◆ **Description of the task**: For the listing below, work out the number of lines that hold "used" and return that number alone.

---------- Dataset records ----------

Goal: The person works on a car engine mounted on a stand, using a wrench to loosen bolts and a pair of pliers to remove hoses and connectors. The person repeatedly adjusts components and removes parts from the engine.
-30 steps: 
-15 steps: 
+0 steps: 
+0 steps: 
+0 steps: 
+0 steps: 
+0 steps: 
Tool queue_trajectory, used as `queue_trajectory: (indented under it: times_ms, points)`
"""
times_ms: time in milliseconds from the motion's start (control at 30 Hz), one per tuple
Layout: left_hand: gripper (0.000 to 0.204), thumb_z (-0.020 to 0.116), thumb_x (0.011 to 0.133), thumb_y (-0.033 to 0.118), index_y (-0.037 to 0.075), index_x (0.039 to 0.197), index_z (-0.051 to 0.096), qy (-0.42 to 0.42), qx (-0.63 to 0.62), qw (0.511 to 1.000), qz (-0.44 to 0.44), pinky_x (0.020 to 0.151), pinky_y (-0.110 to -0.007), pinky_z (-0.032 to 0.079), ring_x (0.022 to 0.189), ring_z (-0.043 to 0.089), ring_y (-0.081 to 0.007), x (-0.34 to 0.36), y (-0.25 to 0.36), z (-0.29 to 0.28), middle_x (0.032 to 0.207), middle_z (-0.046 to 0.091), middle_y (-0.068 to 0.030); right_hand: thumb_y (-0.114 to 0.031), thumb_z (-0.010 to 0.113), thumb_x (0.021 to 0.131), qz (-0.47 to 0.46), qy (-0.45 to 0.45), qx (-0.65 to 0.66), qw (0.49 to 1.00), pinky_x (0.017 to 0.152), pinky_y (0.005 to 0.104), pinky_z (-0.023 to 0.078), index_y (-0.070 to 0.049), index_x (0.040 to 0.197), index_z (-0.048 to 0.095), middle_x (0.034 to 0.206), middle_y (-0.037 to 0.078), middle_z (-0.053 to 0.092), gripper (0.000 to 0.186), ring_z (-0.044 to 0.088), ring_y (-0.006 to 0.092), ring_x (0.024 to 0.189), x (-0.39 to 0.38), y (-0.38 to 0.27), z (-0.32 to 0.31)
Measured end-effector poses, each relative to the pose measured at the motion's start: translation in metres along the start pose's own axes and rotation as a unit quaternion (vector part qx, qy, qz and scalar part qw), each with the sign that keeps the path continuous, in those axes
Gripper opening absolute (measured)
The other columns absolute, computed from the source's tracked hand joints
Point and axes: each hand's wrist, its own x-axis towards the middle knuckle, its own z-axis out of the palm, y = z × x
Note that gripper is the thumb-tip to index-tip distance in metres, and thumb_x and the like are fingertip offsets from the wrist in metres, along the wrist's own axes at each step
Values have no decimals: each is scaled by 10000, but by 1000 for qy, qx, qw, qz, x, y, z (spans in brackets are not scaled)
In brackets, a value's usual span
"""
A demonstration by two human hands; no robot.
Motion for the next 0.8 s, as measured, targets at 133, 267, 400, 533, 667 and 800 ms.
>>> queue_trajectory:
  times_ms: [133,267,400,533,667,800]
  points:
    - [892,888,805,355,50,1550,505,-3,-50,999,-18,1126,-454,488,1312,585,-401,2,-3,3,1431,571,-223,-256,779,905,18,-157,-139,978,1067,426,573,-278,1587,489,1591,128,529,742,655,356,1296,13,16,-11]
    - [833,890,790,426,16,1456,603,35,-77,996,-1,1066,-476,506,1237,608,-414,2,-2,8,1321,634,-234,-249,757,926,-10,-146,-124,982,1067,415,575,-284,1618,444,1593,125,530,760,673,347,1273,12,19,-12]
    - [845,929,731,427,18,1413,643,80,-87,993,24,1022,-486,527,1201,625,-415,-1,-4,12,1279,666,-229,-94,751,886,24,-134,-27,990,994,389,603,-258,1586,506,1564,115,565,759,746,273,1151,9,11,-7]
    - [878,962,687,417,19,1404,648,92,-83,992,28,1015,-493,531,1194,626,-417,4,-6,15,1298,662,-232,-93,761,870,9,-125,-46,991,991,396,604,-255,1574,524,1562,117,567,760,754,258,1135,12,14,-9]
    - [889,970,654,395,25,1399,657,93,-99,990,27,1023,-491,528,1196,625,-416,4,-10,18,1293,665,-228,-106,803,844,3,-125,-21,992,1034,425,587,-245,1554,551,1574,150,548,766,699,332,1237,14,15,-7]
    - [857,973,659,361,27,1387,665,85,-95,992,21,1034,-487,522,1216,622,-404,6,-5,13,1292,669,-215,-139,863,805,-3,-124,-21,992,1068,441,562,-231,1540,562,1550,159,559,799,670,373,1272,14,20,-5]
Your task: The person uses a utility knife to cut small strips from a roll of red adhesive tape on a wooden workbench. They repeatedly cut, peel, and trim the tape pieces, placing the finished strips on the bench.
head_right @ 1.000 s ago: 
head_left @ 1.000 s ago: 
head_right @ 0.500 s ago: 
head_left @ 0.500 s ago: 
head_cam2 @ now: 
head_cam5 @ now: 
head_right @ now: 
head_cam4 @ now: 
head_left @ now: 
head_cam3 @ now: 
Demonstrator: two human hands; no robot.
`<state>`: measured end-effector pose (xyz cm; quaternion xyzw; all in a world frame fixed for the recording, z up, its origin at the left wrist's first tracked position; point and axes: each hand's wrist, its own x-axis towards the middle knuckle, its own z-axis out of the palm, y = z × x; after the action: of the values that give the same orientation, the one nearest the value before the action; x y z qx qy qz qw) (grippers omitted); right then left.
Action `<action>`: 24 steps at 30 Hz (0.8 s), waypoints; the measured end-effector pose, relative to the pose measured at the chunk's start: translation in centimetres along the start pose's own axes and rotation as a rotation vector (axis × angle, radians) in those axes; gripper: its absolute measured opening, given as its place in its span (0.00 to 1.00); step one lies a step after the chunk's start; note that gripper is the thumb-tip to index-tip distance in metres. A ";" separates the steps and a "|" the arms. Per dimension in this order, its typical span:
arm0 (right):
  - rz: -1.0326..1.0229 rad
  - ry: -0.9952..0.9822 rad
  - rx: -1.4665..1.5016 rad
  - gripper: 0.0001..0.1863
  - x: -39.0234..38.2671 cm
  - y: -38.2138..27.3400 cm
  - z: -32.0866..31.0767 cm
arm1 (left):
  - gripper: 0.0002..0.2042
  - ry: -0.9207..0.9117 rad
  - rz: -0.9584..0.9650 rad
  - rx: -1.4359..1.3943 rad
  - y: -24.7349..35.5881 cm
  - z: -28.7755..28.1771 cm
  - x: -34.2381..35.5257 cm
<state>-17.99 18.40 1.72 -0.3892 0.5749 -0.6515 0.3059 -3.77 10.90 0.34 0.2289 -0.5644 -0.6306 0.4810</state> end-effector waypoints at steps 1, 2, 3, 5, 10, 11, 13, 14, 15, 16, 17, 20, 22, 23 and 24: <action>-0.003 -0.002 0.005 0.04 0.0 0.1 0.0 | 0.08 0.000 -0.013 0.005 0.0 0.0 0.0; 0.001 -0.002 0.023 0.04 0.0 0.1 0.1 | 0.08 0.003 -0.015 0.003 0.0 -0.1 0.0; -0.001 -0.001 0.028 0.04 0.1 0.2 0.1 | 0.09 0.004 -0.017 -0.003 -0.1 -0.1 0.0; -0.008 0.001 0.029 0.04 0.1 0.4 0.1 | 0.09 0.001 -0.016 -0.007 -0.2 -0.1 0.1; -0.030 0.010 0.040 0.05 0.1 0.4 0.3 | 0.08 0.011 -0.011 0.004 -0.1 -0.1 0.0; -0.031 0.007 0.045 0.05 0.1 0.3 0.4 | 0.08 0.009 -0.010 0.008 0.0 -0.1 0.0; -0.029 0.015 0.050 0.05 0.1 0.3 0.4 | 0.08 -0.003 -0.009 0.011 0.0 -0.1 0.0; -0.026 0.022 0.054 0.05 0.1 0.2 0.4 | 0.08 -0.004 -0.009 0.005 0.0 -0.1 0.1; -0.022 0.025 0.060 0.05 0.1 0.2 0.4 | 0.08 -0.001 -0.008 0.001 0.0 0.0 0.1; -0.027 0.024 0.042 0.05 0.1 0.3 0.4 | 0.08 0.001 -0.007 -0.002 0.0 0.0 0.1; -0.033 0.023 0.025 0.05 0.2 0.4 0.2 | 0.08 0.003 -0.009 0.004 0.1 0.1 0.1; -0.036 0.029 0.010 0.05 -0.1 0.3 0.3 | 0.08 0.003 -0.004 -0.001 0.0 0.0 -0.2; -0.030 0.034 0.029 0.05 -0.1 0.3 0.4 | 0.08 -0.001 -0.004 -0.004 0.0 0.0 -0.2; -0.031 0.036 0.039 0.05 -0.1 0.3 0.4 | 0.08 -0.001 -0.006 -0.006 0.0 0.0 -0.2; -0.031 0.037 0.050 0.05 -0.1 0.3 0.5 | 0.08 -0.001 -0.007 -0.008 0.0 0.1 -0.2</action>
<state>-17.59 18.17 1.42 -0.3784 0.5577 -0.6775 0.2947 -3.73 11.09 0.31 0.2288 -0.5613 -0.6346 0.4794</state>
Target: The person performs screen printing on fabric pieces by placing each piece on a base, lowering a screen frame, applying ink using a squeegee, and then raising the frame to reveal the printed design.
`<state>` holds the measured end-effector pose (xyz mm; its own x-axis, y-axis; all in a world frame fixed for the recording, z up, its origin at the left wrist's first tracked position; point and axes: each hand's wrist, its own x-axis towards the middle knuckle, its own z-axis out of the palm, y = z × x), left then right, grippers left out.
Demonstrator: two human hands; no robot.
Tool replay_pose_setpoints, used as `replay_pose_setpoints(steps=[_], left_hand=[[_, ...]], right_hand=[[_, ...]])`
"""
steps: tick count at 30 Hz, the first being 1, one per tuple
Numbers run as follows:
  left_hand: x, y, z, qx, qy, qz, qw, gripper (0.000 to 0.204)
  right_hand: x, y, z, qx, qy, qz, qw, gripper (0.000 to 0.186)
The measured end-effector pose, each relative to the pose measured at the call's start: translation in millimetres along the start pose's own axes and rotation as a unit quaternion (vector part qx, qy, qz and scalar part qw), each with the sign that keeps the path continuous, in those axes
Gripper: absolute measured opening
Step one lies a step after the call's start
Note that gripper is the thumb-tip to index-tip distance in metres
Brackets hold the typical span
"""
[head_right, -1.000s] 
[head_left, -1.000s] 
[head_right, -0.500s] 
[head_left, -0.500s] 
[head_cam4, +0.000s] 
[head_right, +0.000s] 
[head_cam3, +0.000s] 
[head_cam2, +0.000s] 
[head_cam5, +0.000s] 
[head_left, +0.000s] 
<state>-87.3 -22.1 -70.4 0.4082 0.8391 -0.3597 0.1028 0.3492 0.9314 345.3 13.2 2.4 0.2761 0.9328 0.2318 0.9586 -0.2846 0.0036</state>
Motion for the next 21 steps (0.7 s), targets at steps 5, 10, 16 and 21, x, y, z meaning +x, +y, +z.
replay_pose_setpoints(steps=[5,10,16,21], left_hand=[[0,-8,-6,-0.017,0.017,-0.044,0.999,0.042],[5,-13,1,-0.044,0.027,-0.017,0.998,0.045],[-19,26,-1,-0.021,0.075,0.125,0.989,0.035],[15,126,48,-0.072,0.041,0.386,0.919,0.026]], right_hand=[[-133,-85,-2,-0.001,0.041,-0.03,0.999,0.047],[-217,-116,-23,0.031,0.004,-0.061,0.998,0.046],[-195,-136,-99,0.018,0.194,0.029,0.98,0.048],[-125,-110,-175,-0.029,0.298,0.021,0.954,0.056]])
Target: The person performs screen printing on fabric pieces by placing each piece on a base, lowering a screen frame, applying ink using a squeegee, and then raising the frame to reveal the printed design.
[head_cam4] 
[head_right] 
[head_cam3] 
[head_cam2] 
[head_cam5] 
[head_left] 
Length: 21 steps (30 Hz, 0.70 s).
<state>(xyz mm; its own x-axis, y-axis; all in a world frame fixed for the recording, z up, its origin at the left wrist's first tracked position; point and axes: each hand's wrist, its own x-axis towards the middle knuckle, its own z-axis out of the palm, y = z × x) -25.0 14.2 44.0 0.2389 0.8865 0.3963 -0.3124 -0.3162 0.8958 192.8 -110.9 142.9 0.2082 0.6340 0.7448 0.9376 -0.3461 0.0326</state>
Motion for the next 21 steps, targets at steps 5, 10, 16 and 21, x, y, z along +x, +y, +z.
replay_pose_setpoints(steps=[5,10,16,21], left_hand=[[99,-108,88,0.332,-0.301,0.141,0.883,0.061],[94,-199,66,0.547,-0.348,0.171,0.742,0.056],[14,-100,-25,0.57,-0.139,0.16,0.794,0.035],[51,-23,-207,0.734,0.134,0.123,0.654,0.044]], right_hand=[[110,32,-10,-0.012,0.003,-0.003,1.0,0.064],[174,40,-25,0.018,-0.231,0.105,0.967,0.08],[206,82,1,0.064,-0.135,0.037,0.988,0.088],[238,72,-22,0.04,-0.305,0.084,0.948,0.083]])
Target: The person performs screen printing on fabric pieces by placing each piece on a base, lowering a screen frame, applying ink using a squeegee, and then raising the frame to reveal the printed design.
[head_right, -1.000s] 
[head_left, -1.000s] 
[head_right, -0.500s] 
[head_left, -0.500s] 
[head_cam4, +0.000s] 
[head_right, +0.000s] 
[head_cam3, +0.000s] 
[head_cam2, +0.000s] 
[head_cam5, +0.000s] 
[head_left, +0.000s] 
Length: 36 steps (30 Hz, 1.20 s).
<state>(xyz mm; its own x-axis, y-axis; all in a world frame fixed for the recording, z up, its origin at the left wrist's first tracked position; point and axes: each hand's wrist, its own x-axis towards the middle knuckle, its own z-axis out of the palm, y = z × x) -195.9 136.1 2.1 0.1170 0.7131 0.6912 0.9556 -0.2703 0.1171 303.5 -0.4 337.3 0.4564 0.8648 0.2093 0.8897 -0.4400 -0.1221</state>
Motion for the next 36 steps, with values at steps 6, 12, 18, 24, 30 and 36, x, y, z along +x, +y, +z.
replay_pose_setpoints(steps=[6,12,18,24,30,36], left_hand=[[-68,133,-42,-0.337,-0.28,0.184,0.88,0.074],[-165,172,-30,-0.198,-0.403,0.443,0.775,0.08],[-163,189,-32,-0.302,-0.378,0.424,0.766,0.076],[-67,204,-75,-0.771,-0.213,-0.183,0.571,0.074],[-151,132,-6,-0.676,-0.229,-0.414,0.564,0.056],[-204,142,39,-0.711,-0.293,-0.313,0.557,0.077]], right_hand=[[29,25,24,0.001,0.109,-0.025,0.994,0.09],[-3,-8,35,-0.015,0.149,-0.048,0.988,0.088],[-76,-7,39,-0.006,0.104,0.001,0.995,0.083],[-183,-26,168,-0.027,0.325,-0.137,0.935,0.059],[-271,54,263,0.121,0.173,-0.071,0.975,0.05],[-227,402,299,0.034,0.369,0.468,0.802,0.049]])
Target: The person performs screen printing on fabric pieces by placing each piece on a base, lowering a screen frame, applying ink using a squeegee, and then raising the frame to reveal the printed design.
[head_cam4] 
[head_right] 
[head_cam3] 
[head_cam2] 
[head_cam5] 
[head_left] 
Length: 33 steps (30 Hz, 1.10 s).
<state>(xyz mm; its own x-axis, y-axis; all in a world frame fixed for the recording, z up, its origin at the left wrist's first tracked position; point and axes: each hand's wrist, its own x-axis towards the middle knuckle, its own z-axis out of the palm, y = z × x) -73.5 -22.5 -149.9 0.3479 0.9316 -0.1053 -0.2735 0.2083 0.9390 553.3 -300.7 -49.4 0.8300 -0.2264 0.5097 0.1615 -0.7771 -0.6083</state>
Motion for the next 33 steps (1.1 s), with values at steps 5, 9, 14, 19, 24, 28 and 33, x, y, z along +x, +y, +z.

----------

◆ **Result of the task**: 2